▸ WORK INSTRUCTIONS
Word for word, print all of the lines below.
___ INPUT
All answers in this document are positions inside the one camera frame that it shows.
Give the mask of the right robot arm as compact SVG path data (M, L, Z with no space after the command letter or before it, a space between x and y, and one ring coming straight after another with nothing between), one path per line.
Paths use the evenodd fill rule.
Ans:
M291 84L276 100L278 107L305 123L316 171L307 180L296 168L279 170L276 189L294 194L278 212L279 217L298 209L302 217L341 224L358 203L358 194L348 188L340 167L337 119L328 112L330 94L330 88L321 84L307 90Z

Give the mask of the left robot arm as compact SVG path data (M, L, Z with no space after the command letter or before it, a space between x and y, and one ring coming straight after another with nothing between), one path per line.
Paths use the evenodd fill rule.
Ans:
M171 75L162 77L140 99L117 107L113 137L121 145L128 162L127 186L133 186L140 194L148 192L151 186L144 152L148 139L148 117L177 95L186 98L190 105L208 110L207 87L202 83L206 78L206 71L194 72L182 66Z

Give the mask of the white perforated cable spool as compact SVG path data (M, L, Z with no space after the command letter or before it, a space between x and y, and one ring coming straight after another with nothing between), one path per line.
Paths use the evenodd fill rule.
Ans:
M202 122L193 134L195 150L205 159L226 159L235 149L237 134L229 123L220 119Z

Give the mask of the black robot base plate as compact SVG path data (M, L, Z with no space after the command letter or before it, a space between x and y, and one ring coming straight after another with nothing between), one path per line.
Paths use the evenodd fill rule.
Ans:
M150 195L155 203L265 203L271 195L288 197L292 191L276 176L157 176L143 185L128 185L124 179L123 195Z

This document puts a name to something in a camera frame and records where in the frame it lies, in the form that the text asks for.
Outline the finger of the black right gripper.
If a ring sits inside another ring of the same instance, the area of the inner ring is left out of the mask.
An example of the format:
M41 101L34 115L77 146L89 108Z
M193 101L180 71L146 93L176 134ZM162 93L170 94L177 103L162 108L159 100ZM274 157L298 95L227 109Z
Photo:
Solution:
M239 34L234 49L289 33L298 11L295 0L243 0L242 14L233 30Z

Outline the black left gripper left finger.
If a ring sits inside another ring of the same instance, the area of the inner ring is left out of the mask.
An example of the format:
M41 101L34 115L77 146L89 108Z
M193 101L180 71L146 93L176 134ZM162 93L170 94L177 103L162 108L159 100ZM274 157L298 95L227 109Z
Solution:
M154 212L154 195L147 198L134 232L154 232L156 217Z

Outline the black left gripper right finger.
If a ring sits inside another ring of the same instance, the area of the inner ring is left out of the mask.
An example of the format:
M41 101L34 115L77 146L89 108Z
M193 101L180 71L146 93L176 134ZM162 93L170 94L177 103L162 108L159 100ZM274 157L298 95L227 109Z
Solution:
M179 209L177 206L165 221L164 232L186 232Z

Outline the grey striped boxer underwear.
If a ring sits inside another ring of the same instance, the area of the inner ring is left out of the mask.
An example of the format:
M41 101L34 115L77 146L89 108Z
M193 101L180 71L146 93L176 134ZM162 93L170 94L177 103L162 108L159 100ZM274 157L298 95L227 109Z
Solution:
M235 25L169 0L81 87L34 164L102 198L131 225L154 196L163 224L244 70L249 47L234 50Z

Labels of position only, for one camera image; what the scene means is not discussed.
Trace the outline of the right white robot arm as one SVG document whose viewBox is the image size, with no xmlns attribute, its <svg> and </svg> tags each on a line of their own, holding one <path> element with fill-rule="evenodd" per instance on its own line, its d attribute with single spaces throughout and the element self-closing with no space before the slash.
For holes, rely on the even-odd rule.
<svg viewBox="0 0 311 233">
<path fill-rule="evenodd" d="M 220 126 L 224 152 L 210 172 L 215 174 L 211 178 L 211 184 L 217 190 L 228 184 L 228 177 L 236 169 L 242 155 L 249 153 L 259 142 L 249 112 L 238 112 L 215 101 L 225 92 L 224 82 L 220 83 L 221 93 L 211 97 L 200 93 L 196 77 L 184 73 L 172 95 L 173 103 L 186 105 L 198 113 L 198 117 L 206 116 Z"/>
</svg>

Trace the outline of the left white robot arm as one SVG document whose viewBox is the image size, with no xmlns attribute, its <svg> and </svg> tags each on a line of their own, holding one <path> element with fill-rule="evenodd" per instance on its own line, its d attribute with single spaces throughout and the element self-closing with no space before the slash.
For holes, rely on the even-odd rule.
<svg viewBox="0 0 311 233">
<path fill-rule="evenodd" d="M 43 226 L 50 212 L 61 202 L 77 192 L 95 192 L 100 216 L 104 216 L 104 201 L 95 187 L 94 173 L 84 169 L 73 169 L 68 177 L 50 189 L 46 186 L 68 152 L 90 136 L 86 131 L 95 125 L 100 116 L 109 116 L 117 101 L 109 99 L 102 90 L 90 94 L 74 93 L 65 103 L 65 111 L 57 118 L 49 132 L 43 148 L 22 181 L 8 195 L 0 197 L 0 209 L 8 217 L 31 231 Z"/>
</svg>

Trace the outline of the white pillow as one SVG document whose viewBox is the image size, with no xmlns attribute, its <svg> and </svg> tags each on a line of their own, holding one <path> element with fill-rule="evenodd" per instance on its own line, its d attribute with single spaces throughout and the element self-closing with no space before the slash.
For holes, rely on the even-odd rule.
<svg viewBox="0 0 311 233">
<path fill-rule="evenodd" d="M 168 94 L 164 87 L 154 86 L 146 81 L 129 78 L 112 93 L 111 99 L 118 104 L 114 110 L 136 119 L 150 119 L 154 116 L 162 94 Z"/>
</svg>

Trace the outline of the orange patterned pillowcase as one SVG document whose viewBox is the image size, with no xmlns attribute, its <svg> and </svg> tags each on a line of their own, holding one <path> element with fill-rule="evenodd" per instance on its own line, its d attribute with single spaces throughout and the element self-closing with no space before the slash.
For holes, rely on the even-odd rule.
______
▸ THE ANSWER
All answers in this document are positions inside the one camera frame that it shows.
Give the mask of the right robot arm as compact SVG path data (M, L, Z with no space after the command letter or before it, a space between x and y, and one ring coming straight after another with nothing between), one path per line.
Paths use the evenodd fill rule.
Ans:
M291 84L276 100L278 107L305 123L316 171L307 180L296 168L279 170L276 189L294 194L278 212L279 217L298 209L302 217L341 224L358 203L358 194L348 188L340 167L337 119L328 112L330 94L330 88L321 84L307 90Z

Give the mask of the left robot arm as compact SVG path data (M, L, Z with no space after the command letter or before it, a space between x and y, and one ring coming straight after another with nothing between), one path per line.
Paths use the evenodd fill rule.
Ans:
M171 75L162 77L140 99L117 107L113 137L121 145L128 162L127 186L133 186L140 194L148 192L151 186L144 152L148 139L148 117L177 95L186 98L190 105L208 110L207 87L202 83L206 78L206 71L194 72L182 66Z

Give the mask of the white perforated cable spool as compact SVG path data (M, L, Z with no space after the command letter or before it, a space between x and y, and one ring coming straight after another with nothing between), one path per line.
Paths use the evenodd fill rule.
Ans:
M202 122L193 134L195 150L205 159L226 159L235 149L237 134L229 123L220 119Z

Give the mask of the black robot base plate as compact SVG path data (M, L, Z with no space after the command letter or before it, a space between x and y, and one ring coming straight after another with nothing between), one path per line.
Paths use the evenodd fill rule.
Ans:
M150 195L155 203L265 203L271 195L288 197L292 191L276 176L157 176L143 185L128 185L124 179L123 195Z

This document puts a name to something in a camera frame and records where in the frame it lies, in the form that the text asks for.
Outline the finger of the black right gripper.
If a ring sits inside another ring of the same instance, the area of the inner ring is left out of the mask.
An example of the format:
M41 101L34 115L77 146L89 108Z
M193 101L180 71L146 93L176 134ZM162 93L170 94L177 103L162 108L159 100ZM274 157L298 95L227 109Z
Photo:
Solution:
M239 34L234 49L289 33L298 11L295 0L243 0L242 14L233 30Z

Outline the black left gripper left finger.
If a ring sits inside another ring of the same instance, the area of the inner ring is left out of the mask.
An example of the format:
M41 101L34 115L77 146L89 108Z
M193 101L180 71L146 93L176 134ZM162 93L170 94L177 103L162 108L159 100ZM274 157L298 95L227 109Z
Solution:
M154 212L154 195L147 198L134 232L154 232L156 217Z

Outline the black left gripper right finger.
If a ring sits inside another ring of the same instance, the area of the inner ring is left out of the mask.
An example of the format:
M41 101L34 115L77 146L89 108Z
M193 101L180 71L146 93L176 134ZM162 93L170 94L177 103L162 108L159 100ZM274 157L298 95L227 109Z
Solution:
M179 209L177 206L165 221L164 232L186 232Z

Outline the grey striped boxer underwear.
If a ring sits inside another ring of the same instance, the area of the inner ring is left out of the mask.
An example of the format:
M41 101L34 115L77 146L89 108Z
M193 101L180 71L146 93L176 134ZM162 93L170 94L177 103L162 108L159 100ZM274 157L298 95L227 109Z
Solution:
M235 25L169 0L81 87L34 164L102 198L131 225L154 196L163 224L244 70L249 47L234 50Z

Labels of position only, for one camera image; what the scene means is not discussed.
Trace the outline of the right white robot arm as one SVG document whose viewBox is the image size, with no xmlns attribute, its <svg> and </svg> tags each on a line of their own, holding one <path> element with fill-rule="evenodd" per instance on its own line, its d attribute with single spaces throughout and the element self-closing with no space before the slash.
For holes, rely on the even-odd rule.
<svg viewBox="0 0 311 233">
<path fill-rule="evenodd" d="M 220 126 L 224 152 L 210 172 L 215 174 L 211 178 L 211 184 L 217 190 L 228 184 L 228 177 L 236 169 L 242 155 L 249 153 L 259 142 L 249 112 L 238 112 L 215 101 L 225 92 L 224 82 L 220 83 L 221 93 L 211 97 L 200 93 L 196 77 L 184 73 L 172 95 L 173 103 L 186 105 L 198 113 L 198 117 L 206 116 Z"/>
</svg>

Trace the outline of the left white robot arm as one SVG document whose viewBox is the image size, with no xmlns attribute, its <svg> and </svg> tags each on a line of their own, holding one <path> element with fill-rule="evenodd" per instance on its own line, its d attribute with single spaces throughout and the element self-closing with no space before the slash.
For holes, rely on the even-odd rule.
<svg viewBox="0 0 311 233">
<path fill-rule="evenodd" d="M 43 226 L 50 212 L 61 202 L 77 192 L 95 192 L 100 216 L 104 216 L 104 201 L 95 187 L 94 173 L 84 169 L 73 169 L 68 177 L 50 189 L 46 186 L 68 152 L 90 136 L 86 131 L 95 125 L 100 116 L 109 116 L 117 101 L 109 99 L 102 90 L 90 94 L 74 93 L 65 103 L 65 111 L 57 118 L 49 132 L 43 148 L 22 181 L 8 195 L 0 197 L 0 209 L 8 217 L 31 231 Z"/>
</svg>

Trace the outline of the white pillow as one SVG document whose viewBox is the image size, with no xmlns attribute, its <svg> and </svg> tags each on a line of their own, holding one <path> element with fill-rule="evenodd" per instance on its own line, its d attribute with single spaces throughout and the element self-closing with no space before the slash.
For holes, rely on the even-odd rule.
<svg viewBox="0 0 311 233">
<path fill-rule="evenodd" d="M 168 94 L 164 87 L 154 86 L 146 81 L 129 78 L 112 93 L 111 99 L 118 104 L 114 110 L 136 119 L 150 119 L 154 116 L 162 94 Z"/>
</svg>

Trace the outline of the orange patterned pillowcase as one SVG document whose viewBox is the image size, with no xmlns attribute, its <svg> and </svg> tags each on a line of their own, holding one <path> element with fill-rule="evenodd" per instance on its own line, its d attribute with single spaces throughout and the element self-closing with no space before the slash.
For holes, rely on the even-odd rule.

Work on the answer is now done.